Under the Freedom Act, the agency may have access to that data only after obtaining a court order that specifies a phone number or person associated with a suspected foreign terrorist. But these days, terrorists generally are not coordinating via phone calls or standard text messages, but communicate by using secure apps that don’t always create metadata trails, analysts said.

A spokesman for McCarthy, Matt Sparks, said the debate over the program’s reauthorization “is not something on the radar right now” in Congress. “It’s something that will come up in the future.” He added that Murry was not “speaking on behalf of administration policy.”

The collection regime is sometimes referred to as the “Section 215” phone metadata program, a reference to a section of the USA Patriot Act, which was passed in the weeks after the Sept. 11, 2001, attacks. Begun in secret, the program then relied on the largest phone carriers to turn over to the NSA each day billions of customers’ phone records without any court order. That program was eventually placed under court supervision, but it was still kept hidden from the public.

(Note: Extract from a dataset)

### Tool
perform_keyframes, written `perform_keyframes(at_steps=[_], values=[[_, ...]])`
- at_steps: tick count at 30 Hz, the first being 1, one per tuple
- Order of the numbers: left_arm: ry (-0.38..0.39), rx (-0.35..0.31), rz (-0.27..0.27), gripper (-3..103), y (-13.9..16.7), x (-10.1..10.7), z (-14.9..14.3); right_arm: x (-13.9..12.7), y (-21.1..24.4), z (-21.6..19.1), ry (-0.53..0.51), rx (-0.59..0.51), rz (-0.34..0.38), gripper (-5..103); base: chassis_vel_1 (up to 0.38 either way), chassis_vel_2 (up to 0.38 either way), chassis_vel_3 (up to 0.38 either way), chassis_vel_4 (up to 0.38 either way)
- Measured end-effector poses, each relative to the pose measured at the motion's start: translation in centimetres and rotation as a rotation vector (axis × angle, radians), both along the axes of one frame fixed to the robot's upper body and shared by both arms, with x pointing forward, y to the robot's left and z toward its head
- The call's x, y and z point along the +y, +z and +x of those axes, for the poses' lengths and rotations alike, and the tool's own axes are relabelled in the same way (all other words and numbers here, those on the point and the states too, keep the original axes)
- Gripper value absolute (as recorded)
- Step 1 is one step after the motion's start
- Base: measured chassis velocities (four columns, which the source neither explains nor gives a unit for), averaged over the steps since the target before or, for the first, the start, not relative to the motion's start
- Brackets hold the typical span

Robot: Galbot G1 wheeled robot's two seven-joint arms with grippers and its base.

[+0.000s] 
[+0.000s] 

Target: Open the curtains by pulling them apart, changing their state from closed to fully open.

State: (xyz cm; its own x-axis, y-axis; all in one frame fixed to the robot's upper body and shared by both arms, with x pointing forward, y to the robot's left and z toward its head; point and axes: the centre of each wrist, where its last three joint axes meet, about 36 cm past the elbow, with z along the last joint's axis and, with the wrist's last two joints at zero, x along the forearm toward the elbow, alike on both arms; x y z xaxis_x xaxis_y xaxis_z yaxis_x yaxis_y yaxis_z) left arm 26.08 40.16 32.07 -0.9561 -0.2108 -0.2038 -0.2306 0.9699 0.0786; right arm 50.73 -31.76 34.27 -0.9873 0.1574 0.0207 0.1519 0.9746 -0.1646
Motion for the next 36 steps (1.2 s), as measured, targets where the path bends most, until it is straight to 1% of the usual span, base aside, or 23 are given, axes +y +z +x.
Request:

A leak of a court order in 2013 by former NSA contractor Edward Snowden forced the Obama administration to acknowledge the program’s existence, whose scope shocked the public and sparked a heated congressional debate culminating in the USA Freedom Act.

“It is increasingly clear to me that the NSA’s implementation of reforms to the phone records dragnet has been fundamentally flawed,” said Sen. Ron Wyden, D-Ore., an Intelligence Committee member who obliquely warned about the program before it was disclosed. “In my view, the administration must permanently end the phone records program and Congress should refuse to reauthorize it later this year,” he said in a statement Tuesday.

Even if the government decides that the call logs are no longer useful, there are likely other types of records, such as email metadata, that it is collecting under the same authority, some national security experts said.

“We know almost nothing about how the government is using the other surveillance authorities that Section 215 gives it,” said Alex Abdo, litigation director at Columbia University’s Knight First Amendment Institute. “It is impossible to have a meaningful debate about whether to extend those surveillance powers without getting answers to basic questions about how they’re used.”